(YOUR GOAL) Look through the lines below and extract each one that contains "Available".

(Dataset entries)
:::

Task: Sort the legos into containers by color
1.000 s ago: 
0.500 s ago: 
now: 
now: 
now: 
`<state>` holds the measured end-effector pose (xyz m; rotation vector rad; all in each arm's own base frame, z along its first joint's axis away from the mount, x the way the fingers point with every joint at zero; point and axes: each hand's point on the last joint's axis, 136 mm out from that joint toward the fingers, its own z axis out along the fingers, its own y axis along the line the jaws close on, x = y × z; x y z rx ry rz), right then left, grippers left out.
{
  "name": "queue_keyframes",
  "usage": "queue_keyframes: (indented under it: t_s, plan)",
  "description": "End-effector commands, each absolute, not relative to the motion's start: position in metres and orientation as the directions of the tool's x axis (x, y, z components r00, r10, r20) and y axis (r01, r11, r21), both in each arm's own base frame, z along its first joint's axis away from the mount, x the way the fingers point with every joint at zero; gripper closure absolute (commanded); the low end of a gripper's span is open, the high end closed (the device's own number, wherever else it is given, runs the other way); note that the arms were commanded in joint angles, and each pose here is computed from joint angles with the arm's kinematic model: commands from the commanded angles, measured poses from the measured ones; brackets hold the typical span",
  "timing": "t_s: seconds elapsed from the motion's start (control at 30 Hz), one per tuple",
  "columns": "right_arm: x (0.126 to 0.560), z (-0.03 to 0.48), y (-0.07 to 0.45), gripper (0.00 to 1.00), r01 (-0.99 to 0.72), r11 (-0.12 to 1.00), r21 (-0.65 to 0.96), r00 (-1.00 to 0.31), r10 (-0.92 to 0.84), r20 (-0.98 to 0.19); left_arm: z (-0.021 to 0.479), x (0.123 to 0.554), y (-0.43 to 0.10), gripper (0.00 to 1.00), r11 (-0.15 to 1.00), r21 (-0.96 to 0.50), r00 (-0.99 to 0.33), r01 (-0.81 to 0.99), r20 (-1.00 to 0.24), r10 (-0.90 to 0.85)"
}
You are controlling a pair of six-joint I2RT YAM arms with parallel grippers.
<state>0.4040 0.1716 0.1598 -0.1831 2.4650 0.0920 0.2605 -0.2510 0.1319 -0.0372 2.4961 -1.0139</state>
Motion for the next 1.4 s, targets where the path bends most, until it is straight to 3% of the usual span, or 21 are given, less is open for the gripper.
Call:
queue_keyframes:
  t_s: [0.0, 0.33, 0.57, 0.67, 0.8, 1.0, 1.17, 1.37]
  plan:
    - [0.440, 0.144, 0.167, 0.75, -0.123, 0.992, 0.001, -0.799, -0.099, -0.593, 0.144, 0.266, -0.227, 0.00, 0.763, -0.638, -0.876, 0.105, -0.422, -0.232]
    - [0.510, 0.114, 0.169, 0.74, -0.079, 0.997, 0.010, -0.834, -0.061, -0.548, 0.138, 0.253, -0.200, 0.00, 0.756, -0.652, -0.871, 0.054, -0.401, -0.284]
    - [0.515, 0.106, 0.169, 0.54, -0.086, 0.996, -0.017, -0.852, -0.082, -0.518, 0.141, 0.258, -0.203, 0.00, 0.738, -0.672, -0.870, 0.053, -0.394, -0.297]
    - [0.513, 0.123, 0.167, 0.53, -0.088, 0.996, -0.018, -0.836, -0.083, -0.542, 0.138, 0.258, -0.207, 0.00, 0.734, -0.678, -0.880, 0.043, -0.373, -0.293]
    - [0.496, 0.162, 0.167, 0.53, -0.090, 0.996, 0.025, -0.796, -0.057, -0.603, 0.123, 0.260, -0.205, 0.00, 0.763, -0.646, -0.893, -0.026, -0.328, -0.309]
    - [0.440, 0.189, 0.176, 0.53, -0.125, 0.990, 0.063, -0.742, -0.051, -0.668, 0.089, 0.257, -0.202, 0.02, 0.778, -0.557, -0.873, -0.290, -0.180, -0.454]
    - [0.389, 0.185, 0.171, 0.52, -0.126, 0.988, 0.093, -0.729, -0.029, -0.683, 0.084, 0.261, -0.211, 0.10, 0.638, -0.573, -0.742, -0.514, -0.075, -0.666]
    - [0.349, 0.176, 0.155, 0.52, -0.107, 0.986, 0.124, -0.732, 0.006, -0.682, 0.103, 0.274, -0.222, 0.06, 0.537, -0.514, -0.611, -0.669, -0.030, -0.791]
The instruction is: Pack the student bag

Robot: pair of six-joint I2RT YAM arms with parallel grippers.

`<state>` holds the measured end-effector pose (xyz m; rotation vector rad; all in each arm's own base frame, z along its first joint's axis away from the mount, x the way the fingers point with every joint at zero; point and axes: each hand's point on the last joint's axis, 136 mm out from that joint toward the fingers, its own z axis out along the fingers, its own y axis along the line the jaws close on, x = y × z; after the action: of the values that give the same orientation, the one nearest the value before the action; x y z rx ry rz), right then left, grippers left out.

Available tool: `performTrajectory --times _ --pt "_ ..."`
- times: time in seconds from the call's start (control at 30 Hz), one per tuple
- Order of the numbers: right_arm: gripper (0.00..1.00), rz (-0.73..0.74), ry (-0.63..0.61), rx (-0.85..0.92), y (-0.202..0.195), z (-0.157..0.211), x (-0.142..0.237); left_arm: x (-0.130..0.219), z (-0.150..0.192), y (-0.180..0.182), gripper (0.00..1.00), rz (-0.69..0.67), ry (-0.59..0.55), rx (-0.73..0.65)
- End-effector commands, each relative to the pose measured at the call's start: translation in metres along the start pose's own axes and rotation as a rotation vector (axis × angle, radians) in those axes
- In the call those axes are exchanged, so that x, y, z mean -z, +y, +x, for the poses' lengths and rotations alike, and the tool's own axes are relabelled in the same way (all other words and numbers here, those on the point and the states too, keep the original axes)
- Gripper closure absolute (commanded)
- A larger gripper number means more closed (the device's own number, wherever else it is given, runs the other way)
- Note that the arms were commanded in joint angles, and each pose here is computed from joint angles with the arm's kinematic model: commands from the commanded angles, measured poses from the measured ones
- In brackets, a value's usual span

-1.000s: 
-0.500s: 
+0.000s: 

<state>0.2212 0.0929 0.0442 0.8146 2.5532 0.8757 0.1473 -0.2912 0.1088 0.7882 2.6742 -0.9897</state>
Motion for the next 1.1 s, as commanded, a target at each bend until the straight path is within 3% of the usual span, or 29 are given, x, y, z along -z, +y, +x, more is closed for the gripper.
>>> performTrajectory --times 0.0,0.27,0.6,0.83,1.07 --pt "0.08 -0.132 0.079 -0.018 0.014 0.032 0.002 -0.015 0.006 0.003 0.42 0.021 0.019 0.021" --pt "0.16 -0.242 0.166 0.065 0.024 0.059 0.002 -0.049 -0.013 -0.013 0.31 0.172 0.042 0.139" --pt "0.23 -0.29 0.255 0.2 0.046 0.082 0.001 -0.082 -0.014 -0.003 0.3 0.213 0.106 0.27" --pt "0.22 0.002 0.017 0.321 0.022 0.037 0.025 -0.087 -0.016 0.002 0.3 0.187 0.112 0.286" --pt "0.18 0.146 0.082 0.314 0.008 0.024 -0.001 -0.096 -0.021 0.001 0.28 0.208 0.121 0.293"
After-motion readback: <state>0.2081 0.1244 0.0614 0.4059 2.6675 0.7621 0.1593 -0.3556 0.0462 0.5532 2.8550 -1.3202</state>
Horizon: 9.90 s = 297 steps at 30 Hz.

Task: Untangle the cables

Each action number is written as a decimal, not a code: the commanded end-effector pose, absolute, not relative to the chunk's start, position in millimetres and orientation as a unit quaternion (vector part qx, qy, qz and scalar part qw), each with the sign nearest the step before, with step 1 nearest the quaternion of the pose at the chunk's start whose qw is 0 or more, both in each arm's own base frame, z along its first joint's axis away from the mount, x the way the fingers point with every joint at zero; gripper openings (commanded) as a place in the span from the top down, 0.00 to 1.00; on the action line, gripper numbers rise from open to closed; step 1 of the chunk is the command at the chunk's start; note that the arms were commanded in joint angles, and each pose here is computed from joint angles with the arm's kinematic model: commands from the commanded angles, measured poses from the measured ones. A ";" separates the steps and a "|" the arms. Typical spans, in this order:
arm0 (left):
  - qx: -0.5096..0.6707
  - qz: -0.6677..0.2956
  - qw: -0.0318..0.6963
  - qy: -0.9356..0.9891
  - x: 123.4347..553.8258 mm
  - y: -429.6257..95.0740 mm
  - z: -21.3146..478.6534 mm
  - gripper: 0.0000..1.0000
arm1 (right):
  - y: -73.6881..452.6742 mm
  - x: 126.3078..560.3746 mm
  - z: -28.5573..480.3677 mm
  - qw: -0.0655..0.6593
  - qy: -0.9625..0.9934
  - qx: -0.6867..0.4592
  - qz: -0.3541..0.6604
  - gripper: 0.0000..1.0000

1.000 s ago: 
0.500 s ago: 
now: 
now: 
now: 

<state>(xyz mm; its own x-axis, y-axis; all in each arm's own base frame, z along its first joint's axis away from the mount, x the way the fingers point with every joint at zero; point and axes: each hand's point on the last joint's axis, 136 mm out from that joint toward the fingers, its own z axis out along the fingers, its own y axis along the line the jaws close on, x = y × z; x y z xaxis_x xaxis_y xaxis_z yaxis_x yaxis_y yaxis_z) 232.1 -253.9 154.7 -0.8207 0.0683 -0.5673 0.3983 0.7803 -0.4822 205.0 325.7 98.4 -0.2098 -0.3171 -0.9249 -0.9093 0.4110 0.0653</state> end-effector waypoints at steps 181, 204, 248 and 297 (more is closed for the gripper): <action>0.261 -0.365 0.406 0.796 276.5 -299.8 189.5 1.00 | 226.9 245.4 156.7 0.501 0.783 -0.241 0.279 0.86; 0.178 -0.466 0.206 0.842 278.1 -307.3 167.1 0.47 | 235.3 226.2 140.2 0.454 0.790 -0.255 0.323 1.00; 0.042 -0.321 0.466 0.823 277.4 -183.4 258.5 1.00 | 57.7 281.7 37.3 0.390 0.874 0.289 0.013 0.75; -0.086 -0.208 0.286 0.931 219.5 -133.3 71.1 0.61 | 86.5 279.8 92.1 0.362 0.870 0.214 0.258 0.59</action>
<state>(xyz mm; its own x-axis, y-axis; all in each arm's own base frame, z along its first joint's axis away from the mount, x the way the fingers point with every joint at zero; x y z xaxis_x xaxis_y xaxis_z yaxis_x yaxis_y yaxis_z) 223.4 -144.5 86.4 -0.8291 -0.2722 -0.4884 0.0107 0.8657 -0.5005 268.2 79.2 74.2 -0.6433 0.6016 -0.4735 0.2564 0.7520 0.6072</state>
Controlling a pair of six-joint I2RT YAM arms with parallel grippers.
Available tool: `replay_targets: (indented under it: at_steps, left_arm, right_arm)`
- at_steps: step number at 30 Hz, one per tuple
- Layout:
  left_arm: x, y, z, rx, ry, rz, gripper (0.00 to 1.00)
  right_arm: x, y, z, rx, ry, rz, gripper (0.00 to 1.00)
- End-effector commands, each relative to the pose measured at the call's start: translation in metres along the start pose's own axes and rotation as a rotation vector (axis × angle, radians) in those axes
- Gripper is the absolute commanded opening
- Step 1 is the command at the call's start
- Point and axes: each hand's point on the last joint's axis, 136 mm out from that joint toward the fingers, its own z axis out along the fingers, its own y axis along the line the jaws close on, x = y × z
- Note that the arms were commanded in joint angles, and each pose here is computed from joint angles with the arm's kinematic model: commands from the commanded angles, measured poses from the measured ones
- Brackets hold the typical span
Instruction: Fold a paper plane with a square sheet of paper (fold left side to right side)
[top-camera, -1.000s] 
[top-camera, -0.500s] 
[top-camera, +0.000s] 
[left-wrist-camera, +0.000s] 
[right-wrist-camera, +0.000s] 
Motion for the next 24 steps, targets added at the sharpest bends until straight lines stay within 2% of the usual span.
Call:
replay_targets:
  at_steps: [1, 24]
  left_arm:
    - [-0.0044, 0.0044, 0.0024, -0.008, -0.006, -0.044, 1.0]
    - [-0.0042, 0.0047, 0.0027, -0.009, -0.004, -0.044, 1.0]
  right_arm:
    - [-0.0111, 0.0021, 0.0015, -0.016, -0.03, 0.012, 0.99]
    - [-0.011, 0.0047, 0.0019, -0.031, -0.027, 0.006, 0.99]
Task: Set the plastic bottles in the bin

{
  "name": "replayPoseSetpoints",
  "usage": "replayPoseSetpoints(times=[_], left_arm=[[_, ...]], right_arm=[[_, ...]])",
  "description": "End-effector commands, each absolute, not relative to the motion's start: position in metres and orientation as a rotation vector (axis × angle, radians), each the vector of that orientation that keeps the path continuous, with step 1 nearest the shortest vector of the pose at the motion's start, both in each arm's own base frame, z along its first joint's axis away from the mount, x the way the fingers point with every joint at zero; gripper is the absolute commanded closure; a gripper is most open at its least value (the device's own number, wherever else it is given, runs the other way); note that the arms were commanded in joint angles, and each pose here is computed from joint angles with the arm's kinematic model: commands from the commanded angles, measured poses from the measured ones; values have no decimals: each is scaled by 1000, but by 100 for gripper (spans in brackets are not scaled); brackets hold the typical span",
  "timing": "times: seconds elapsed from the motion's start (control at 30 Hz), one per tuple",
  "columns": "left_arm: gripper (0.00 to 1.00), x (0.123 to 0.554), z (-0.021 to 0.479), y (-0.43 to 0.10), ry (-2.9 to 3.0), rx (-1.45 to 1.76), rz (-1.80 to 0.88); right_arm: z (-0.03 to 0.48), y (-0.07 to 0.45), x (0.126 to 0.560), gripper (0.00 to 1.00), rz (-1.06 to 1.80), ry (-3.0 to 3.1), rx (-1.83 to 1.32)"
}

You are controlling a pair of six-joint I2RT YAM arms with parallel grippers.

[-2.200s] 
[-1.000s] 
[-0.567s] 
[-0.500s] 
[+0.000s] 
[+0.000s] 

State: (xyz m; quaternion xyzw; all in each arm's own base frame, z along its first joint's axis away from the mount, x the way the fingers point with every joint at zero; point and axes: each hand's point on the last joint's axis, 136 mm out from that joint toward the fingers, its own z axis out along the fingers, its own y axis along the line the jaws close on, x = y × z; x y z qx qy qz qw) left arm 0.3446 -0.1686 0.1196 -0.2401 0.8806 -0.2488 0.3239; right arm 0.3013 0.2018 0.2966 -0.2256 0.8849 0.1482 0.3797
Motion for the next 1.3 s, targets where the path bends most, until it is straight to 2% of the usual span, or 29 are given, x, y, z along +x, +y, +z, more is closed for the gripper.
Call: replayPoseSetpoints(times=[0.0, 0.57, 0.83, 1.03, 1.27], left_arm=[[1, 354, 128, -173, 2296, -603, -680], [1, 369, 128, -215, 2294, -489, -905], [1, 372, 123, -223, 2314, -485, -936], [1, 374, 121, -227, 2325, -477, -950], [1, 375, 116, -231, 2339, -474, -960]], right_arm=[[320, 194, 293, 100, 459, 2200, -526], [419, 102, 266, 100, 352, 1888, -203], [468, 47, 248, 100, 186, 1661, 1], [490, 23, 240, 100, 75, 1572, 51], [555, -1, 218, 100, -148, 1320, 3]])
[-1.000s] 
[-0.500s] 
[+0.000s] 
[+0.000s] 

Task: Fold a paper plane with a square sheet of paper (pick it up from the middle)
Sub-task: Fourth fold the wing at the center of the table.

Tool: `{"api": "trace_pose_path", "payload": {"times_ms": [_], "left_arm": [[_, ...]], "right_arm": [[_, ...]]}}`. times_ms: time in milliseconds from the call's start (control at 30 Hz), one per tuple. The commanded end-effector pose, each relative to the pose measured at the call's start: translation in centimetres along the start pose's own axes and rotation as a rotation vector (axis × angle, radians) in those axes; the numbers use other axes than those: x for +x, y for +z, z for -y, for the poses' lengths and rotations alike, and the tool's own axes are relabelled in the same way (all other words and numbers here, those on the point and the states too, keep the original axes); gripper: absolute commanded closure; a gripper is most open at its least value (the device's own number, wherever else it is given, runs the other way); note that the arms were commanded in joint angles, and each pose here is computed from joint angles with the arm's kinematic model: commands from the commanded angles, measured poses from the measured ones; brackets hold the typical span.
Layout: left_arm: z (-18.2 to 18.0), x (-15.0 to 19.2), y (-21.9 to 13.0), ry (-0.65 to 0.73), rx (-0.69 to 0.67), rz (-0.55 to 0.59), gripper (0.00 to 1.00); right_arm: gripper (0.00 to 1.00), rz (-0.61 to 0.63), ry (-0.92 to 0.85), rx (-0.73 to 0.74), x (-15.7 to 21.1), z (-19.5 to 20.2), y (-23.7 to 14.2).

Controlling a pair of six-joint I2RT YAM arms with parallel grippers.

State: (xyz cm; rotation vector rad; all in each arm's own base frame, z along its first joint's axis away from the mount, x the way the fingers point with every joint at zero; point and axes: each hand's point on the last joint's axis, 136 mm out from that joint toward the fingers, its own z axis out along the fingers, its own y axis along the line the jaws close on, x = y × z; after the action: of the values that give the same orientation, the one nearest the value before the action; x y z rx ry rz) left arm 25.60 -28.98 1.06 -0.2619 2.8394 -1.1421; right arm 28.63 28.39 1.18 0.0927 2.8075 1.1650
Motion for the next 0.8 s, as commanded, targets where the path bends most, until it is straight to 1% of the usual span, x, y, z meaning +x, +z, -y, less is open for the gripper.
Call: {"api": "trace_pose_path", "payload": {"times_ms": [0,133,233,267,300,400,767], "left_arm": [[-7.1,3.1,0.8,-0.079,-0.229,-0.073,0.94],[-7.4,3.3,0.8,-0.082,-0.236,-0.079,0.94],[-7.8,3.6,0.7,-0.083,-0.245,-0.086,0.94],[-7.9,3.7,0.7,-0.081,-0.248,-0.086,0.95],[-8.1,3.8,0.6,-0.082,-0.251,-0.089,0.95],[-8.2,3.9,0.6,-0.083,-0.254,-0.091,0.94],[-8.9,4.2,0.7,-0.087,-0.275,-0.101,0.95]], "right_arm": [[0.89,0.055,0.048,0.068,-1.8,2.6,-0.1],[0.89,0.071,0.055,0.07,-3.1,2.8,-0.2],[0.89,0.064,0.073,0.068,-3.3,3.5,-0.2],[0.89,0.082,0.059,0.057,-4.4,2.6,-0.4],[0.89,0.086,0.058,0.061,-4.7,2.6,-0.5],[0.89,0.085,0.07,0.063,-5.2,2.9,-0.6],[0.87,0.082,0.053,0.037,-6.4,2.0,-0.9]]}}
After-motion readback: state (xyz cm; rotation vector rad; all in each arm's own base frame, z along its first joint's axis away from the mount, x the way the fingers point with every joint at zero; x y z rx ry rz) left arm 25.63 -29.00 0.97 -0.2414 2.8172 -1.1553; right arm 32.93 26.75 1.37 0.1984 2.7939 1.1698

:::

(ANSWER SECTION)
Available tool: `performTrajectory --times _ --pt "_ ..."`
Available tool: `replay_targets: (indented under it: at_steps, left_arm, right_arm)`

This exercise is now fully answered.